If time permits, advancing the case to get back INR results will guide you on timing of heparin discontinuation. This alone should not cost you lot of points. But this is one reason why it is better to choose "Rivaroxaban" rather than warfarin in managing DVT/ PE cases on exam. UWorld has not updated their software but exam software has Rivaroxaban as an option to Rx VTE. Choosing this reduces the burden of INR monitoring, heparin bridge and navigating the clock and will obviously get you good score.
Best wishes!
Any idea about my situation? This wait sucks!
 
I took my day 2 yday. I bombed 2 cases. One case I dunno what it was and had to eventually intubate coz the pt was deteriorating and tuning blue. Similarly another case was also presenting acutely and it was throwing negative updates and I had no option but to intubate coz I was losing the pt. Both the cases got better and the case ended. How screwed am I?

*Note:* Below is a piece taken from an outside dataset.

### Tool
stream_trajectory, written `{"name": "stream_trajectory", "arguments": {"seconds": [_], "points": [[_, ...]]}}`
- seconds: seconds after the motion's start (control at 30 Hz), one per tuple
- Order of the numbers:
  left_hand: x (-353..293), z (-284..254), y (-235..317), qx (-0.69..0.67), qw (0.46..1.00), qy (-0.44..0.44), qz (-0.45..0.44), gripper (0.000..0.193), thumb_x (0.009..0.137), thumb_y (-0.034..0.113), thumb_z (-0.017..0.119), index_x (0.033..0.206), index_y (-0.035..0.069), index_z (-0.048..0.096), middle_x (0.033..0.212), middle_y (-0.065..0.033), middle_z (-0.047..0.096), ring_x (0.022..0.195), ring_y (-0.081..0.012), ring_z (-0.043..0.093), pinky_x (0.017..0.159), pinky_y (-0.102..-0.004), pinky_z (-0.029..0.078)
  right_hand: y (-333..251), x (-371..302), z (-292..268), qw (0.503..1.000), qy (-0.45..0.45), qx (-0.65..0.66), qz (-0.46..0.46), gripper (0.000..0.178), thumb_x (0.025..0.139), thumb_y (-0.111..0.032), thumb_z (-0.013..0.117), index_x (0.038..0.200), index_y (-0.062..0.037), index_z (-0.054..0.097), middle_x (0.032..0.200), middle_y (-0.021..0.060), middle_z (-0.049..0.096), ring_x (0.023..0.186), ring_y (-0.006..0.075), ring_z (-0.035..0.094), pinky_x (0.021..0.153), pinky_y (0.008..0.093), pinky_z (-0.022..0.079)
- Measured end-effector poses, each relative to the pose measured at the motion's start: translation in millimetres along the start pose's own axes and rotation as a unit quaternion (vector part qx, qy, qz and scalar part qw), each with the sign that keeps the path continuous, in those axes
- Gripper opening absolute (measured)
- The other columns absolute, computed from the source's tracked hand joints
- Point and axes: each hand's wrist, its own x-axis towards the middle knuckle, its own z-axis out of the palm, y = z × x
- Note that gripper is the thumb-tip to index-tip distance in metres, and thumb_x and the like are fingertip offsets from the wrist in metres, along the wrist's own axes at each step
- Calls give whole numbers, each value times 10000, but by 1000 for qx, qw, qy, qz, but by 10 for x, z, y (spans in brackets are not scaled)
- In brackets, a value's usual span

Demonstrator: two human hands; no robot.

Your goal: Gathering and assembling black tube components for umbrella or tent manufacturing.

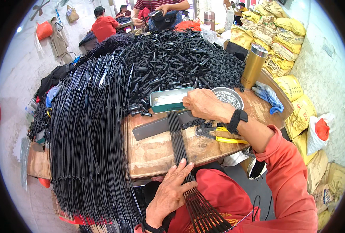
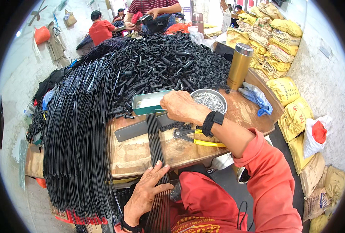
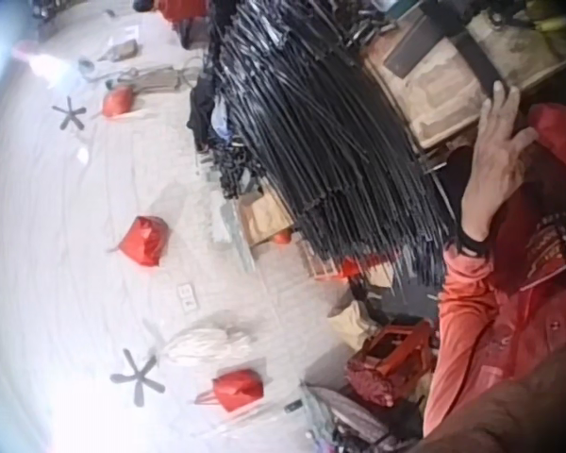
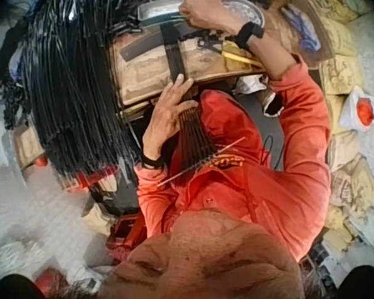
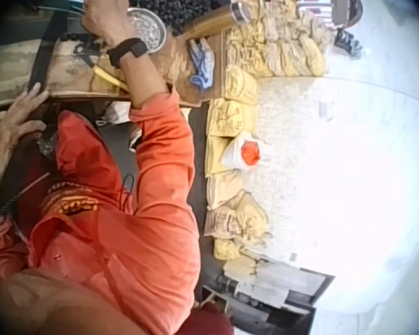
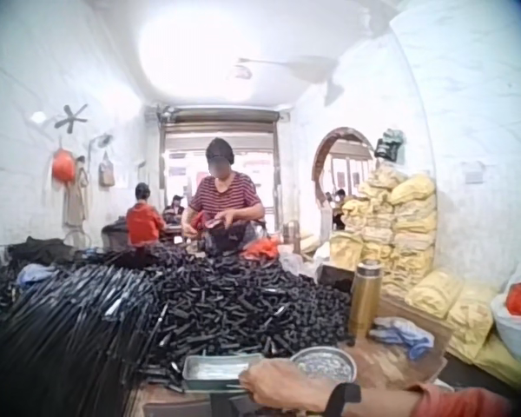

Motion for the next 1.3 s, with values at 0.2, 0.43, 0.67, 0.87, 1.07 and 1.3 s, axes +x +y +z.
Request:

@grakg; we almost never get to intubate on CCS cases. The reason is that intubation needs to be followed by Vent management which is complex - software is not designed for that. Step 3 tests us at FP level and not at critical care fellow level. Having said that, we must certainly understand the role of non-invasive ventilation in stabilizing the respiratory compromise patients. Such methods include NPPV such as BiPap, CPAP. Invasive intubation is only needed if the non-invasive methods do not work or are contraindicated.
But it appears like you did the case fairly well. And you are saying "intubating" made the patient better and you got that positive feedback from the software --- as long as you have made a diagnosis, stabilized the patient and have monitoring orders in place, you will capture most of the score. All the best!